● PROBLEM DETAILS:
What lines of the data below include the word "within"? Report them by copying each.

═════ AVAILABLE DATA

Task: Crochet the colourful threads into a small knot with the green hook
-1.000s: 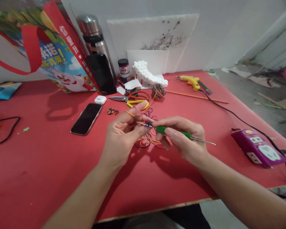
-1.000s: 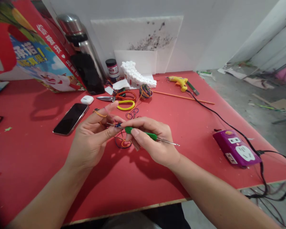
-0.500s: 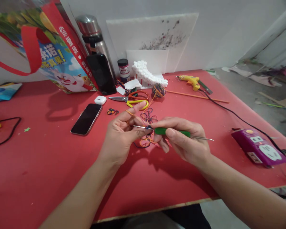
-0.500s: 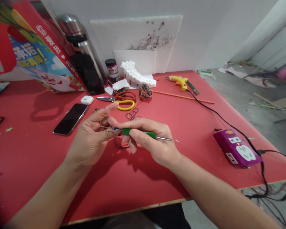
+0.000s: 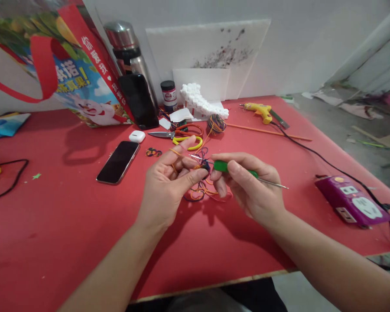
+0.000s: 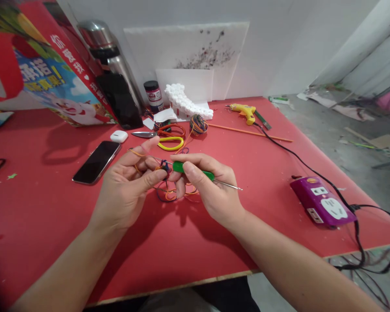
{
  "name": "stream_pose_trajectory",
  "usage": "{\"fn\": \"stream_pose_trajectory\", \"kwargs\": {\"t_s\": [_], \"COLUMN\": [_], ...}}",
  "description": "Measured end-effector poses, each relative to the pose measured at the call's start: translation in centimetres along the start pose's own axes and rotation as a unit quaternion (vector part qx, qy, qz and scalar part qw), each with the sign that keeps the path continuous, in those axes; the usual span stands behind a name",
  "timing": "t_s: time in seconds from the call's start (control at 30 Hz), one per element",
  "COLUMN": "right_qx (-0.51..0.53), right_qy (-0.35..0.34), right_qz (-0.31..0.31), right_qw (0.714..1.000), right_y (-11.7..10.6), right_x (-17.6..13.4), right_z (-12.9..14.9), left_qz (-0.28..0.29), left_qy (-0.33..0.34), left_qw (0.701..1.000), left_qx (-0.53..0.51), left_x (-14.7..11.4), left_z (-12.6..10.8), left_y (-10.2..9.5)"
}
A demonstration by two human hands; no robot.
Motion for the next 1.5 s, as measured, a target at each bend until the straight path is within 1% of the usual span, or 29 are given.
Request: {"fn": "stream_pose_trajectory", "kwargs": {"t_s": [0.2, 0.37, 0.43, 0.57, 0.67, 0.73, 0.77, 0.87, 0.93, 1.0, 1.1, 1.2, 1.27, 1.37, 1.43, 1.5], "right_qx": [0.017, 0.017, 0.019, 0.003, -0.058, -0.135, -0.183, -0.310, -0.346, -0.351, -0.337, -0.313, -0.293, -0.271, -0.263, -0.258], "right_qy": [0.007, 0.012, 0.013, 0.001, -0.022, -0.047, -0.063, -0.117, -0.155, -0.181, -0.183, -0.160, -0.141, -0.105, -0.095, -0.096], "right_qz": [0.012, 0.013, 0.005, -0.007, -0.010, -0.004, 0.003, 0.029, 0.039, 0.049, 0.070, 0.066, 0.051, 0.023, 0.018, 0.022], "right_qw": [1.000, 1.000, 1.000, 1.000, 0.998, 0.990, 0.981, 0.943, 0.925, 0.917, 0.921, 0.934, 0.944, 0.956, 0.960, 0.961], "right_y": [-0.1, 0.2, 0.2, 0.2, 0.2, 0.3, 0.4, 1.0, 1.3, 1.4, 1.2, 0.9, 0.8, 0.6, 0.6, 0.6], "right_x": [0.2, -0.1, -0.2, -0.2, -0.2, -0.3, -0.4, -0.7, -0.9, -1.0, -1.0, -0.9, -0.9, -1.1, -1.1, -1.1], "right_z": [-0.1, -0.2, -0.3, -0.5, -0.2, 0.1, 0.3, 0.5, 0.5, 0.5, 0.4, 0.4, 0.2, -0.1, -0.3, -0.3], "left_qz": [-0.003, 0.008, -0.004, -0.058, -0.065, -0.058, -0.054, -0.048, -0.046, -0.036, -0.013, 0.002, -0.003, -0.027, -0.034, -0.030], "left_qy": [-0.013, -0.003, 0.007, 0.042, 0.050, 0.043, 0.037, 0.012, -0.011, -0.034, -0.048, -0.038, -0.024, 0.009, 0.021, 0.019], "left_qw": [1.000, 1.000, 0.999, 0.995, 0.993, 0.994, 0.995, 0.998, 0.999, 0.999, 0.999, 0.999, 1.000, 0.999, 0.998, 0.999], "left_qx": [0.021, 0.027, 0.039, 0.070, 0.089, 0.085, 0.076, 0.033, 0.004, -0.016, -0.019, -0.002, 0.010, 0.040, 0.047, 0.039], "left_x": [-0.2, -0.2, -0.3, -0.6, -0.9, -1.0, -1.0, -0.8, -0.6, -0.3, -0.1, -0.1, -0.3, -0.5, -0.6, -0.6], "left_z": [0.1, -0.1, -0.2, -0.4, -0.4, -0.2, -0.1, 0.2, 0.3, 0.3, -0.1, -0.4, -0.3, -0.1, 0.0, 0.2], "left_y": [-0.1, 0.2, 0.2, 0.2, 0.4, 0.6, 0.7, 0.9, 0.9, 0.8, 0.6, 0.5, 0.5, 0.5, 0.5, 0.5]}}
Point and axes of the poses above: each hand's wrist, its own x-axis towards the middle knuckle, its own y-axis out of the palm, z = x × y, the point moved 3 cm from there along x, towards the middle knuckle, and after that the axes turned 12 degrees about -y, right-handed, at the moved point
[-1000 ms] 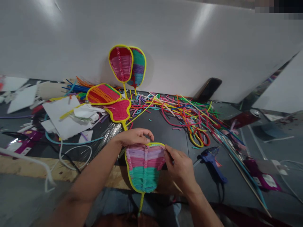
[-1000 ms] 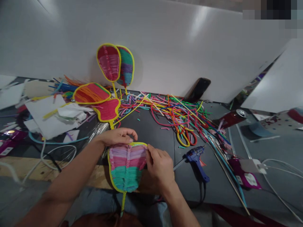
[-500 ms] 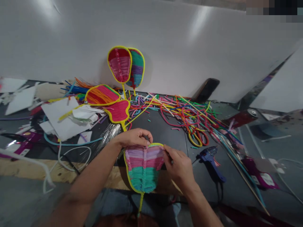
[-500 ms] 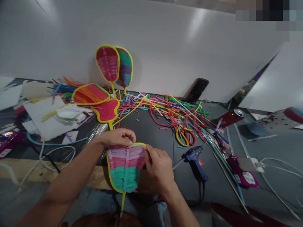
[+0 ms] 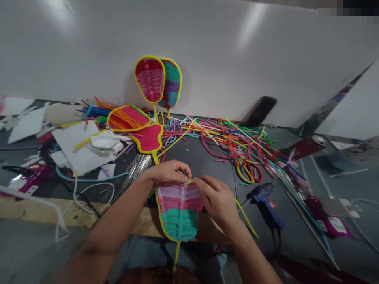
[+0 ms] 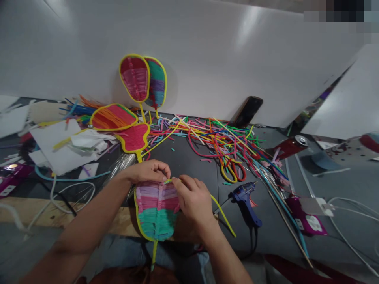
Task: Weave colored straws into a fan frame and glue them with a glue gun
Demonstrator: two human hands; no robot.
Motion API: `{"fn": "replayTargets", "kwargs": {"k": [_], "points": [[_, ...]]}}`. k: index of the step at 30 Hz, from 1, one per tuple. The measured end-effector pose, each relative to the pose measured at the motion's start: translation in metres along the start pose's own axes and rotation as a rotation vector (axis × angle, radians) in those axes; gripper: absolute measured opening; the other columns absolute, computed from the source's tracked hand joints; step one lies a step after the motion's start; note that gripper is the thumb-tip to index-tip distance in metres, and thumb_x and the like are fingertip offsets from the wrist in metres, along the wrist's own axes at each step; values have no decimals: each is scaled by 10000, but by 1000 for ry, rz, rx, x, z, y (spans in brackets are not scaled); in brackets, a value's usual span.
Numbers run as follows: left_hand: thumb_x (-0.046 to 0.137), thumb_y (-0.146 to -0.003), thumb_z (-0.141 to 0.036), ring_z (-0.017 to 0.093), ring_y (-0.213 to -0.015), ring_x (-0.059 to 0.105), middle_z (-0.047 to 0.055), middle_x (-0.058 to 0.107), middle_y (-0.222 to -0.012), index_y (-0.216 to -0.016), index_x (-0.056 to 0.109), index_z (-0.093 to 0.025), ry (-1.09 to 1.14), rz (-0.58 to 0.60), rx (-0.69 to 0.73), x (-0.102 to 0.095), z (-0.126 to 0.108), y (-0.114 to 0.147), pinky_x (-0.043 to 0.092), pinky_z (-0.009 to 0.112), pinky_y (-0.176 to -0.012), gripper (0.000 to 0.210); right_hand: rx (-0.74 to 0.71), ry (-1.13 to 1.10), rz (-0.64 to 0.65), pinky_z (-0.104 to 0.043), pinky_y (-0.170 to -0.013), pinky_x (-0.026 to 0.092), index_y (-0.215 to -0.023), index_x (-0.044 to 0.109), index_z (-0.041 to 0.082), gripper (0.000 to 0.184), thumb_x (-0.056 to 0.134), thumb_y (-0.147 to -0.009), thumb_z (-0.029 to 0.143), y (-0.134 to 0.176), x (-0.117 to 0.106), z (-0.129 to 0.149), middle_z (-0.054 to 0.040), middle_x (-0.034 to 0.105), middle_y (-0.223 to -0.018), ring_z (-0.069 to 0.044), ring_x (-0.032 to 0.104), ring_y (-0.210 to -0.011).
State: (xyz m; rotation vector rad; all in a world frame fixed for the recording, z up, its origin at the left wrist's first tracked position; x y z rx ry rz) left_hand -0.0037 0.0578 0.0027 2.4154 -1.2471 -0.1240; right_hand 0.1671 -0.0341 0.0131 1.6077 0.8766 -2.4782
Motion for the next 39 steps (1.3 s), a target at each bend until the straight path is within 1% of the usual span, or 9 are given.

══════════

● FINISHED TASK:
Motion for the next 1.5 s, as measured, a target at each bend until the straight path is within 1% of the usual span, or 29 are given.
Motion for the next 39 steps (1.3 s), a target at each bend until the straight path is within 1% of the usual span, or 9 are given.

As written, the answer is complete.